A word-for-word repeat of all the data is the goal.

--

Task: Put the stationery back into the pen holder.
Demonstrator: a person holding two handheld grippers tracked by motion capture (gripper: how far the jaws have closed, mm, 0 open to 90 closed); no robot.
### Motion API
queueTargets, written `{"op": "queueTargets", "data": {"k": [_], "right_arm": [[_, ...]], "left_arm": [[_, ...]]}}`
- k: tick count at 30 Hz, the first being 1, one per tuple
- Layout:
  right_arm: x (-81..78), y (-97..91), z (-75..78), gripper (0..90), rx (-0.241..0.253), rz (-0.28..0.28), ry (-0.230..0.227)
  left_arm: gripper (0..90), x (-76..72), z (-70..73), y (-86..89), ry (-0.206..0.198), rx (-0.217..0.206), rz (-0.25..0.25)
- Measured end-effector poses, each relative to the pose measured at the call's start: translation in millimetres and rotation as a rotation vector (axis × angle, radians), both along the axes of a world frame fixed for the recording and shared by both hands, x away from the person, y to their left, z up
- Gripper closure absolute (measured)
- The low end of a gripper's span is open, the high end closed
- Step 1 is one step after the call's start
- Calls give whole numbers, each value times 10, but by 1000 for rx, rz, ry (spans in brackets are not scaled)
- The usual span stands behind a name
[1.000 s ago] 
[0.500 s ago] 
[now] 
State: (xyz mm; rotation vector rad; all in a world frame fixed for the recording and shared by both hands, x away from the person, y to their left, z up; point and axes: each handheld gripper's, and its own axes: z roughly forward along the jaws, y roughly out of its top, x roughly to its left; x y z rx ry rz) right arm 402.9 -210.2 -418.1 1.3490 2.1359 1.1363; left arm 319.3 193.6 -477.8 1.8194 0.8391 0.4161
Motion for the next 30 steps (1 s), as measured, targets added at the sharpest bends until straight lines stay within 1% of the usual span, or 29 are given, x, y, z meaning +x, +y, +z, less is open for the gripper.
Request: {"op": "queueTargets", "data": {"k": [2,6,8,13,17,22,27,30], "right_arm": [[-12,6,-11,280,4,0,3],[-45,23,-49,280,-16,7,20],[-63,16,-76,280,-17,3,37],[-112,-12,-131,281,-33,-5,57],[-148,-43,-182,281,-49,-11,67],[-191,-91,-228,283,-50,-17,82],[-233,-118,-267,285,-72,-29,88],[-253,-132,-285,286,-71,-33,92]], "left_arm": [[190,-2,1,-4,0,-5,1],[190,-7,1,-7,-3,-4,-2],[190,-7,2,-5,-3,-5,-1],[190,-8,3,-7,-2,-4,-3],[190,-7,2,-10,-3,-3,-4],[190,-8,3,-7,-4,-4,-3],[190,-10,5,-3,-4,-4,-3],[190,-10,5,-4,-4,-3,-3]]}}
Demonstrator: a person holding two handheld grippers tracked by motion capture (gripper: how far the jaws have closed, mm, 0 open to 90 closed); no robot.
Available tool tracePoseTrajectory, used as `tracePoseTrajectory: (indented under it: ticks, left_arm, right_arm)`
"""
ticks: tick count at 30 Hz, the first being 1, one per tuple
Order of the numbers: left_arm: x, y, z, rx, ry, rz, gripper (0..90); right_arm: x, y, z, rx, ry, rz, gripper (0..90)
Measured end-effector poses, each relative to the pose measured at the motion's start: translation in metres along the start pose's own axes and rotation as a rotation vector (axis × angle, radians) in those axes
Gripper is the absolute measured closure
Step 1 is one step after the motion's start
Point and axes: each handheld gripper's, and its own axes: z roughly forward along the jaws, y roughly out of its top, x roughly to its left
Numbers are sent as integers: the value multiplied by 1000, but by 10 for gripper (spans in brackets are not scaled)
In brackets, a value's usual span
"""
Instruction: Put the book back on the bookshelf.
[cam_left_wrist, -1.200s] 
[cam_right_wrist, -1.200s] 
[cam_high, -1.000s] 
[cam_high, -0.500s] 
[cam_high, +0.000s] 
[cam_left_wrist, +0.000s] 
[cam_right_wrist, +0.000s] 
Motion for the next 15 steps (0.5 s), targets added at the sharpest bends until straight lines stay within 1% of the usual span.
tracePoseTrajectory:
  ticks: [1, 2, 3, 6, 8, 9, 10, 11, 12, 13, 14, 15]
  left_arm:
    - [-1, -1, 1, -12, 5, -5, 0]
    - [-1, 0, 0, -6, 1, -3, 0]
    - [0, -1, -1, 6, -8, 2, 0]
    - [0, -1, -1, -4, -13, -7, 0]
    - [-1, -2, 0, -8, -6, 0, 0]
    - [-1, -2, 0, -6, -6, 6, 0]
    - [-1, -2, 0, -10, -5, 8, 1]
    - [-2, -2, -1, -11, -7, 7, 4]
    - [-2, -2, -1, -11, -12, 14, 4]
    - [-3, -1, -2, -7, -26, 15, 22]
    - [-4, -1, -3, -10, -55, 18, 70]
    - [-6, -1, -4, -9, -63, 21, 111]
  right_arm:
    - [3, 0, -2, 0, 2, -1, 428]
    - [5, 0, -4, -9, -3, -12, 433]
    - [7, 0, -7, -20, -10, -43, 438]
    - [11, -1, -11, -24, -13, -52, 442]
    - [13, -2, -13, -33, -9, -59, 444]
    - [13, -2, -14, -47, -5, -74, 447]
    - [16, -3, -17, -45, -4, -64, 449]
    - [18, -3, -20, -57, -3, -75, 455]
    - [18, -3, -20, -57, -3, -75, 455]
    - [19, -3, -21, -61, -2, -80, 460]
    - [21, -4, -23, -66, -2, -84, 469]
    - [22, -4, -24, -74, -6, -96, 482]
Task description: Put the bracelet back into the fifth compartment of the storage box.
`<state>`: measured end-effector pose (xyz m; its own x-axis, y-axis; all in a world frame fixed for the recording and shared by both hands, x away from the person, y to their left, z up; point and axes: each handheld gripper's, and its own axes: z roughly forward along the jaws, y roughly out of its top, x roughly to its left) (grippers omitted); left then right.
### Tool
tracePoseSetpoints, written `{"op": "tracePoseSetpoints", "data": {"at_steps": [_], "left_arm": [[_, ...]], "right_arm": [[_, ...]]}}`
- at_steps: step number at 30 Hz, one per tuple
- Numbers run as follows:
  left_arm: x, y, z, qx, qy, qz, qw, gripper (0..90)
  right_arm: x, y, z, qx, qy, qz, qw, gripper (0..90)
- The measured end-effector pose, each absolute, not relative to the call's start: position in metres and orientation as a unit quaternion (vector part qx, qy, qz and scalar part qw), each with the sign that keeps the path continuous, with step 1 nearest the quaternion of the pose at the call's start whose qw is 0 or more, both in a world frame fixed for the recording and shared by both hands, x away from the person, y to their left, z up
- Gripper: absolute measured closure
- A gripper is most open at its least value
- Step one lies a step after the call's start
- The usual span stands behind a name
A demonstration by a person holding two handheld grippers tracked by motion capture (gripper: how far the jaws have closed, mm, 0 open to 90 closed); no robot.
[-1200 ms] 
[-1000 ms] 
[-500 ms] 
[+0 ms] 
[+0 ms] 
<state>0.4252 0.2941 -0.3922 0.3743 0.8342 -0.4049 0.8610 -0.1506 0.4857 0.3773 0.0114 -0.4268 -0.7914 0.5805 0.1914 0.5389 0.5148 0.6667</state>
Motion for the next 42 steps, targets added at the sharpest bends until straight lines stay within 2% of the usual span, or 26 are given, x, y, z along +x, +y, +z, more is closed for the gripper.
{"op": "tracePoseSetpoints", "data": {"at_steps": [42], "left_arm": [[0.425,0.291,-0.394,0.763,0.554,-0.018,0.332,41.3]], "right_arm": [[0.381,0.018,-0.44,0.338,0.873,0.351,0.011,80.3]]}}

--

Exercise result.
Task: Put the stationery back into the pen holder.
Demonstrator: a person holding two handheld grippers tracked by motion capture (gripper: how far the jaws have closed, mm, 0 open to 90 closed); no robot.
### Motion API
queueTargets, written `{"op": "queueTargets", "data": {"k": [_], "right_arm": [[_, ...]], "left_arm": [[_, ...]]}}`
- k: tick count at 30 Hz, the first being 1, one per tuple
- Layout:
  right_arm: x (-81..78), y (-97..91), z (-75..78), gripper (0..90), rx (-0.241..0.253), rz (-0.28..0.28), ry (-0.230..0.227)
  left_arm: gripper (0..90), x (-76..72), z (-70..73), y (-86..89), ry (-0.206..0.198), rx (-0.217..0.206), rz (-0.25..0.25)
- Measured end-effector poses, each relative to the pose measured at the call's start: translation in millimetres and rotation as a rotation vector (axis × angle, radians), both along the axes of a world frame fixed for the recording and shared by both hands, x away from the person, y to their left, z up
- Gripper closure absolute (measured)
- The low end of a gripper's span is open, the high end closed
- Step 1 is one step after the call's start
- Calls give whole numbers, each value times 10, but by 1000 for rx, rz, ry (spans in brackets are not scaled)
- The usual span stands behind a name
[1.000 s ago] 
[0.500 s ago] 
[now] 
State: (xyz mm; rotation vector rad; all in a world frame fixed for the recording and shared by both hands, x away from the person, y to their left, z up; point and axes: each handheld gripper's, and its own axes: z roughly forward along the jaws, y roughly out of its top, x roughly to its left; x y z rx ry rz) right arm 402.9 -210.2 -418.1 1.3490 2.1359 1.1363; left arm 319.3 193.6 -477.8 1.8194 0.8391 0.4161
Motion for the next 30 steps (1 s), as measured, targets added at the sharpest bends until straight lines stay within 1% of the usual span, or 29 are given, x, y, z meaning +x, +y, +z, less is open for the gripper.
Request: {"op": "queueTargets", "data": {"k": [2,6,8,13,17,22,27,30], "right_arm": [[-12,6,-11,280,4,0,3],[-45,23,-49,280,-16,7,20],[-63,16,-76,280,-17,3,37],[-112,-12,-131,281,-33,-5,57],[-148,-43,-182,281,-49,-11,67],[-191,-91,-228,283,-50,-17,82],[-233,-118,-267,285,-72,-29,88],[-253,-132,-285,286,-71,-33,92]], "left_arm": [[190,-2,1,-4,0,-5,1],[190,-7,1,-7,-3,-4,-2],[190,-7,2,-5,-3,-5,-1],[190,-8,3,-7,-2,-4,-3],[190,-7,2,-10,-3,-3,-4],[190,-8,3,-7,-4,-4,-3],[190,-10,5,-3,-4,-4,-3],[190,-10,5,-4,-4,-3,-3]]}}
Demonstrator: a person holding two handheld grippers tracked by motion capture (gripper: how far the jaws have closed, mm, 0 open to 90 closed); no robot.
Available tool tracePoseTrajectory, used as `tracePoseTrajectory: (indented under it: ticks, left_arm, right_arm)`
"""
ticks: tick count at 30 Hz, the first being 1, one per tuple
Order of the numbers: left_arm: x, y, z, rx, ry, rz, gripper (0..90); right_arm: x, y, z, rx, ry, rz, gripper (0..90)
Measured end-effector poses, each relative to the pose measured at the motion's start: translation in metres along the start pose's own axes and rotation as a rotation vector (axis × angle, radians) in those axes
Gripper is the absolute measured closure
Step 1 is one step after the motion's start
Point and axes: each handheld gripper's, and its own axes: z roughly forward along the jaws, y roughly out of its top, x roughly to its left
Numbers are sent as integers: the value multiplied by 1000, but by 10 for gripper (spans in brackets are not scaled)
In brackets, a value's usual span
"""
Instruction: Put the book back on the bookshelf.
[cam_left_wrist, -1.200s] 
[cam_right_wrist, -1.200s] 
[cam_high, -1.000s] 
[cam_high, -0.500s] 
[cam_high, +0.000s] 
[cam_left_wrist, +0.000s] 
[cam_right_wrist, +0.000s] 
Motion for the next 15 steps (0.5 s), targets added at the sharpest bends until straight lines stay within 1% of the usual span.
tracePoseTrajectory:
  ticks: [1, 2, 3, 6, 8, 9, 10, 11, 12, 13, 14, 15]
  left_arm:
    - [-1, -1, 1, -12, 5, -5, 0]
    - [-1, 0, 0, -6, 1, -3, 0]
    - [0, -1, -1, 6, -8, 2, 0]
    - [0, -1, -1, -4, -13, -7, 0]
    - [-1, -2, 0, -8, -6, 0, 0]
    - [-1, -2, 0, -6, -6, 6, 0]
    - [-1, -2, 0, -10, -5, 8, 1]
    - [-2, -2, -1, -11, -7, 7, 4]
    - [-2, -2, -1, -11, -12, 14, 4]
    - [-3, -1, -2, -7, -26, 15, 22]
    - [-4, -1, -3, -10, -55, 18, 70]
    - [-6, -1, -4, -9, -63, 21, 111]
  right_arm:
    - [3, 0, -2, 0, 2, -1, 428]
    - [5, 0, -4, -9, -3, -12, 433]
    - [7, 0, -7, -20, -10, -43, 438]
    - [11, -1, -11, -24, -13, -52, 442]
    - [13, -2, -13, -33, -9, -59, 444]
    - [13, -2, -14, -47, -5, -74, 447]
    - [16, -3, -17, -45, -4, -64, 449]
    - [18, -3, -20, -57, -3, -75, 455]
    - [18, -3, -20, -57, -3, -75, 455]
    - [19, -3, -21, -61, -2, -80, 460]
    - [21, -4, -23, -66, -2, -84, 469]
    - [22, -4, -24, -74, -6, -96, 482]
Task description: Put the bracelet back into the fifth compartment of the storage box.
`<state>`: measured end-effector pose (xyz m; its own x-axis, y-axis; all in a world frame fixed for the recording and shared by both hands, x away from the person, y to their left, z up; point and axes: each handheld gripper's, and its own axes: z roughly forward along the jaws, y roughly out of its top, x roughly to its left) (grippers omitted); left then right.
### Tool
tracePoseSetpoints, written `{"op": "tracePoseSetpoints", "data": {"at_steps": [_], "left_arm": [[_, ...]], "right_arm": [[_, ...]]}}`
- at_steps: step number at 30 Hz, one per tuple
- Numbers run as follows:
  left_arm: x, y, z, qx, qy, qz, qw, gripper (0..90)
  right_arm: x, y, z, qx, qy, qz, qw, gripper (0..90)
- The measured end-effector pose, each absolute, not relative to the call's start: position in metres and orientation as a unit quaternion (vector part qx, qy, qz and scalar part qw), each with the sign that keeps the path continuous, with step 1 nearest the quaternion of the pose at the call's start whose qw is 0 or more, both in a world frame fixed for the recording and shared by both hands, x away from the person, y to their left, z up
- Gripper: absolute measured closure
- A gripper is most open at its least value
- Step one lies a step after the call's start
- The usual span stands behind a name
A demonstration by a person holding two handheld grippers tracked by motion capture (gripper: how far the jaws have closed, mm, 0 open to 90 closed); no robot.
[-1200 ms] 
[-1000 ms] 
[-500 ms] 
[+0 ms] 
[+0 ms] 
<state>0.4252 0.2941 -0.3922 0.3743 0.8342 -0.4049 0.8610 -0.1506 0.4857 0.3773 0.0114 -0.4268 -0.7914 0.5805 0.1914 0.5389 0.5148 0.6667</state>
Motion for the next 42 steps, targets added at the sharpest bends until straight lines stay within 2% of the usual span, or 26 are given, x, y, z along +x, +y, +z, more is closed for the gripper.
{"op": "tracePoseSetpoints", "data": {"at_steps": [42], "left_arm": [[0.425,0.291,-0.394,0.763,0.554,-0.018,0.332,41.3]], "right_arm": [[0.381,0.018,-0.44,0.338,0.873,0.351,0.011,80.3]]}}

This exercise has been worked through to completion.